Accounting for Biased Data in Machine Learning : Malaria

Alexs Thompson
KC AI Lab, LLC
Published in
6 min readOct 10, 2018
common antimalarial drugs (found here)

written by Kate Young

Recently KCAIL partnered with a group of researchers at Kansas State University to use machine learning methods to predict the potency of various compounds in preventing malaria. This area of research is called Quantitative Structure-Activity Relationship (QSAR). A QSAR model uses the chemical properties of a compound to predict its biological activity. Because the process of determining potency for compounds is very time-consuming and expensive, our goal was to narrow down the list of potentially potent features to just a few that were more likely to be potent than the others.

We were asked to predict the potency of 23 compounds using 1,444 given properties (the test set). Our training data consisted of 47 compounds with the same 1,444 given properties (the training set). We were also given a subset of properties from a few thousand other compounds. In most circumstances, given the high-dimensionality and small sample size, we would ask for more training data. However, in this case, the lack of data was the very problem we were attempting to solve. If it was feasible to determine potency for all 23 compounds, there would be no reason for us to predict it. In addition to the small sample size, the 47 compounds with known potencies were compounds that researchers chose specifically because they had reason to believe that those compounds could be potent. This introduces selection bias into the training data.

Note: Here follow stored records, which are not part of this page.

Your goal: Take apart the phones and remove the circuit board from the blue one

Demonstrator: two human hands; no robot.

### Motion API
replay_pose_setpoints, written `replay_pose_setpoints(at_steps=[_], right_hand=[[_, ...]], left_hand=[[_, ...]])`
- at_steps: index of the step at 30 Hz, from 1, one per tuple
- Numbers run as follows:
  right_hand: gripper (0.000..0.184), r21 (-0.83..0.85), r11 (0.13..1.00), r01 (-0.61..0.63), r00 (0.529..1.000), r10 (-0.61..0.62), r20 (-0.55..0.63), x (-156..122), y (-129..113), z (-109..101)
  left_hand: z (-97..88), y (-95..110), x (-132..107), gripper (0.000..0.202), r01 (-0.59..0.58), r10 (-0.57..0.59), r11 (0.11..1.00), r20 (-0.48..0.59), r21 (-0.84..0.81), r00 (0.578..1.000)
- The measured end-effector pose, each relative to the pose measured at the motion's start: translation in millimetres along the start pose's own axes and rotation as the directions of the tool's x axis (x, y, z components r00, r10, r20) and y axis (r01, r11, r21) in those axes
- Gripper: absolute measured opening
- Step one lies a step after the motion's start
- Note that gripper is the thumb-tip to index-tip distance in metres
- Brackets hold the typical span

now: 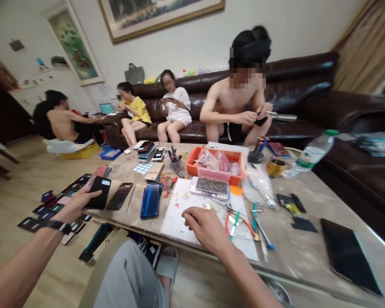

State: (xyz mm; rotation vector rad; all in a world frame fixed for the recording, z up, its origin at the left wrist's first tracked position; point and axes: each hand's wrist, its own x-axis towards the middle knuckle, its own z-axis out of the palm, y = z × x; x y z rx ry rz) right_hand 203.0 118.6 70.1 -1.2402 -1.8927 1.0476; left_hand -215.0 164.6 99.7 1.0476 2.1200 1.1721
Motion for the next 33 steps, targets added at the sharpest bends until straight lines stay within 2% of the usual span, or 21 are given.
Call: replay_pose_setpoints(at_steps=[2, 3, 5, 7, 10, 11, 13, 15, 18, 22, 25, 27, 30, 33], right_hand=[[0.029, 0.061, 0.997, -0.043, 0.999, 0.043, -0.004, 0, 2, 1], [0.03, 0.097, 0.993, -0.061, 0.998, 0.061, -0.002, 1, 3, 2], [0.033, 0.167, 0.983, -0.081, 0.997, 0.083, -0.003, 1, 4, 3], [0.039, 0.204, 0.976, -0.076, 0.996, 0.085, -0.033, 1, 3, 1], [0.038, 0.155, 0.985, -0.075, 0.983, 0.099, -0.153, -3, 0, -6], [0.036, 0.115, 0.989, -0.089, 0.972, 0.111, -0.209, -5, 0, -8], [0.037, 0.026, 0.991, -0.129, 0.942, 0.13, -0.31, -10, 2, -10], [0.046, -0.098, 0.981, -0.168, 0.924, 0.122, -0.361, -14, 5, -10], [0.056, -0.219, 0.96, -0.175, 0.94, 0.097, -0.327, -22, 10, -11], [0.048, -0.063, 0.99, -0.127, 0.958, 0.105, -0.268, -28, 15, -25], [0.038, 0.005, 0.989, -0.149, 0.942, 0.143, -0.305, -29, 19, -31], [0.041, -0.004, 0.984, -0.177, 0.92, 0.164, -0.357, -28, 22, -29], [0.049, -0.032, 0.978, -0.208, 0.88, 0.172, -0.443, -26, 28, -21], [0.052, -0.015, 0.97, -0.244, 0.852, 0.207, -0.481, -25, 32, -19]], left_hand=[[22.9, 16, -23, 0.033, 0.044, -0.017, 0.985, 0.159, -0.169, 0.987], [40.8, 23, -37, 0.032, 0.059, 0.004, 0.966, 0.241, -0.253, 0.97], [87.4, 35, -69, 0.042, 0.101, 0.073, 0.911, 0.397, -0.401, 0.915], [140.5, 46, -104, 0.056, 0.155, 0.153, 0.849, 0.517, -0.505, 0.842], [207.8, 60, -150, 0.062, 0.229, 0.255, 0.769, 0.616, -0.596, 0.745], [223.2, 63, -162, 0.059, 0.252, 0.279, 0.747, 0.634, -0.615, 0.721], [242.8, 67, -180, 0.051, 0.29, 0.309, 0.707, 0.651, -0.645, 0.694], [251.0, 68, -191, 0.052, 0.345, 0.318, 0.668, 0.672, -0.66, 0.669], [252.4, 68, -197, 0.053, 0.456, 0.296, 0.623, 0.731, -0.635, 0.614], [249.4, 72, -195, 0.046, 0.586, 0.236, 0.593, 0.815, -0.552, 0.529], [249.1, 76, -192, 0.039, 0.689, 0.189, 0.511, 0.849, -0.514, 0.494], [250.9, 79, -192, 0.038, 0.738, 0.171, 0.462, 0.866, -0.492, 0.47], [255.8, 82, -194, 0.05, 0.771, 0.167, 0.465, 0.898, -0.436, 0.408], [261.2, 84, -196, 0.064, 0.76, 0.203, 0.481, 0.899, -0.437, 0.388]])
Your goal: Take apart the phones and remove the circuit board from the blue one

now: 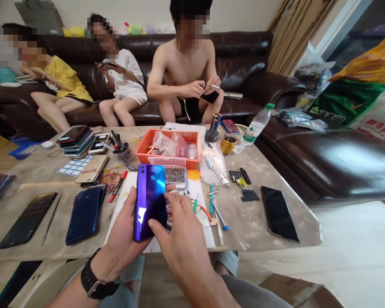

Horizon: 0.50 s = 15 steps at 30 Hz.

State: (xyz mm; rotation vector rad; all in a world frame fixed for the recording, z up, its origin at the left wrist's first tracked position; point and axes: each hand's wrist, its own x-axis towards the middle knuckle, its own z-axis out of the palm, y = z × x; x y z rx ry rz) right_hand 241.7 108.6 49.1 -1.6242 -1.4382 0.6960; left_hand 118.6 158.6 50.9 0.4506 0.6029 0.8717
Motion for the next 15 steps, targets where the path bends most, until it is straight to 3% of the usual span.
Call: replay_pose_setpoints(at_steps=[9, 15], right_hand=[[0.041, 0.05, 0.974, -0.223, 0.972, 0.218, 0.088, 5, -2, -13], [0.034, 0.223, 0.93, -0.293, 0.954, 0.268, 0.136, 6, 4, -15]], left_hand=[[2.4, -9, 8, 0.082, -0.066, 0.071, 0.988, -0.031, 0.136, 0.997], [2.6, -12, 7, 0.073, -0.06, 0.067, 0.988, -0.046, 0.145, 0.997]])
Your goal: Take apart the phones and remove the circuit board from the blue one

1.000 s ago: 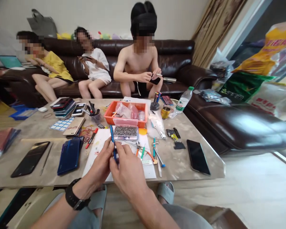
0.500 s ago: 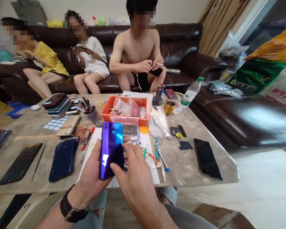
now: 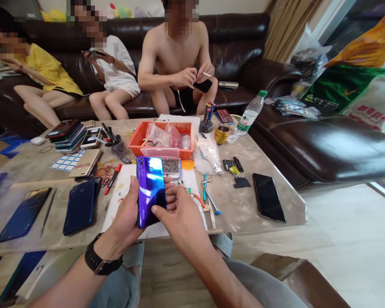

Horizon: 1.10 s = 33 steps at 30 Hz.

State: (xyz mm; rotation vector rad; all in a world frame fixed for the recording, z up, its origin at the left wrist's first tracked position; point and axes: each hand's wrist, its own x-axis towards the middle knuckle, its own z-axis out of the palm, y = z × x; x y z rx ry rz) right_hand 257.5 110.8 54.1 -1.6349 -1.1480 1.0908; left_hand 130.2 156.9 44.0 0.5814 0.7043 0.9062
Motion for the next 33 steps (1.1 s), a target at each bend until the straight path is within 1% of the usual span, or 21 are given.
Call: replay_pose_setpoints(at_steps=[4, 7, 10, 14, 16, 22, 28, 31, 33], right_hand=[[0.03, -0.006, 0.999, -0.053, 0.999, 0.053, 0.007, 2, 5, -2], [0.029, -0.009, 0.998, -0.062, 0.998, 0.062, 0.015, 2, 9, 0], [0.032, 0.015, 0.998, -0.063, 0.998, 0.063, 0.023, 2, 11, 4], [0.037, 0.009, 0.997, -0.074, 0.997, 0.074, 0.011, 2, 11, 8], [0.037, 0.026, 0.998, -0.063, 0.998, 0.063, 0.01, 2, 12, 8], [0.04, 0.112, 0.994, -0.015, 0.998, 0.009, 0.056, 5, 19, 7], [0.041, 0.082, 0.996, -0.017, 0.997, 0.01, 0.08, 4, 13, 1], [0.04, 0.098, 0.995, -0.027, 0.995, 0.017, 0.096, 1, 10, -1], [0.038, 0.12, 0.992, -0.033, 0.994, 0.02, 0.107, 1, 8, -2]], left_hand=[[-0.1, -1, -1, 0.071, -0.047, 0.048, 0.998, -0.03, 0.041, 0.998], [-1.2, -1, -2, 0.072, -0.072, 0.075, 0.993, -0.033, 0.09, 0.997], [-2.0, -1, -3, 0.068, -0.089, 0.093, 0.992, -0.04, 0.093, 0.995], [-4.3, 0, -4, 0.067, -0.086, 0.089, 0.993, -0.034, 0.082, 0.995], [-6.3, 0, -4, 0.065, -0.086, 0.089, 0.992, -0.028, 0.094, 0.996], [-10.1, 2, -7, 0.055, -0.117, 0.12, 0.985, -0.017, 0.123, 0.993], [-13.9, 3, -9, 0.051, -0.134, 0.136, 0.983, -0.008, 0.122, 0.991], [-18.1, 3, -8, 0.044, -0.151, 0.157, 0.983, -0.046, 0.108, 0.987], [-19.7, 3, -8, 0.046, -0.137, 0.143, 0.987, -0.072, 0.09, 0.987]])
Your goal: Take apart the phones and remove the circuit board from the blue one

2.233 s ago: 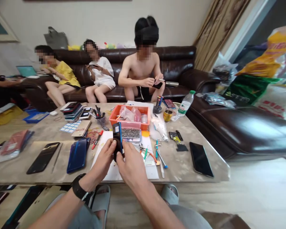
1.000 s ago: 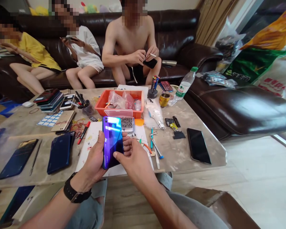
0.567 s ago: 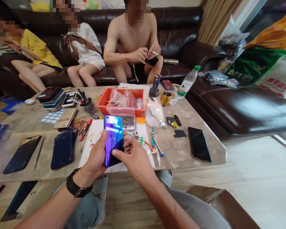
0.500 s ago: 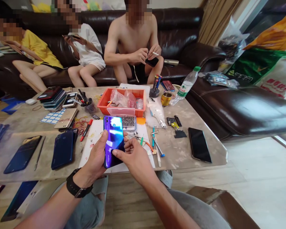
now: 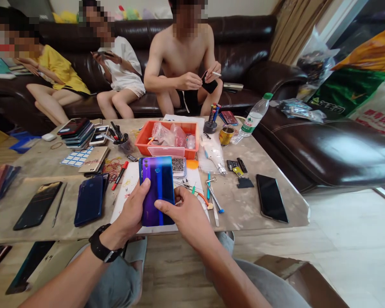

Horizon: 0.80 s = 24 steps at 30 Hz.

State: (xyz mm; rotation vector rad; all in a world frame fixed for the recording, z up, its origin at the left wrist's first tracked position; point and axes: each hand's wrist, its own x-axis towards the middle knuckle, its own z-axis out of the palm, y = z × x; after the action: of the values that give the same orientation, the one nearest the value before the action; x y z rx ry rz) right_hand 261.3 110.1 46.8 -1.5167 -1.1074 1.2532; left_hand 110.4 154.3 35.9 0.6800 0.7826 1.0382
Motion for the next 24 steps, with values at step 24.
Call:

We recognized these two big problems early on: our training set was a biased sample and very small relative to the number of features. Because gathering more data was not an option, we had to account for these problems in our model.

Accounting for a Biased Training Set

Because the 47 compounds in our training set were chosen specifically because the researchers had reason to believe that those compounds could be potent, we can assume they have higher potencies than all known compounds. Therefore we cannot apply a model trained with this data to all compounds — we can only apply the model to similar compounds. How do we know if the 23 compounds in our test set are similar enough to the compounds in our training set?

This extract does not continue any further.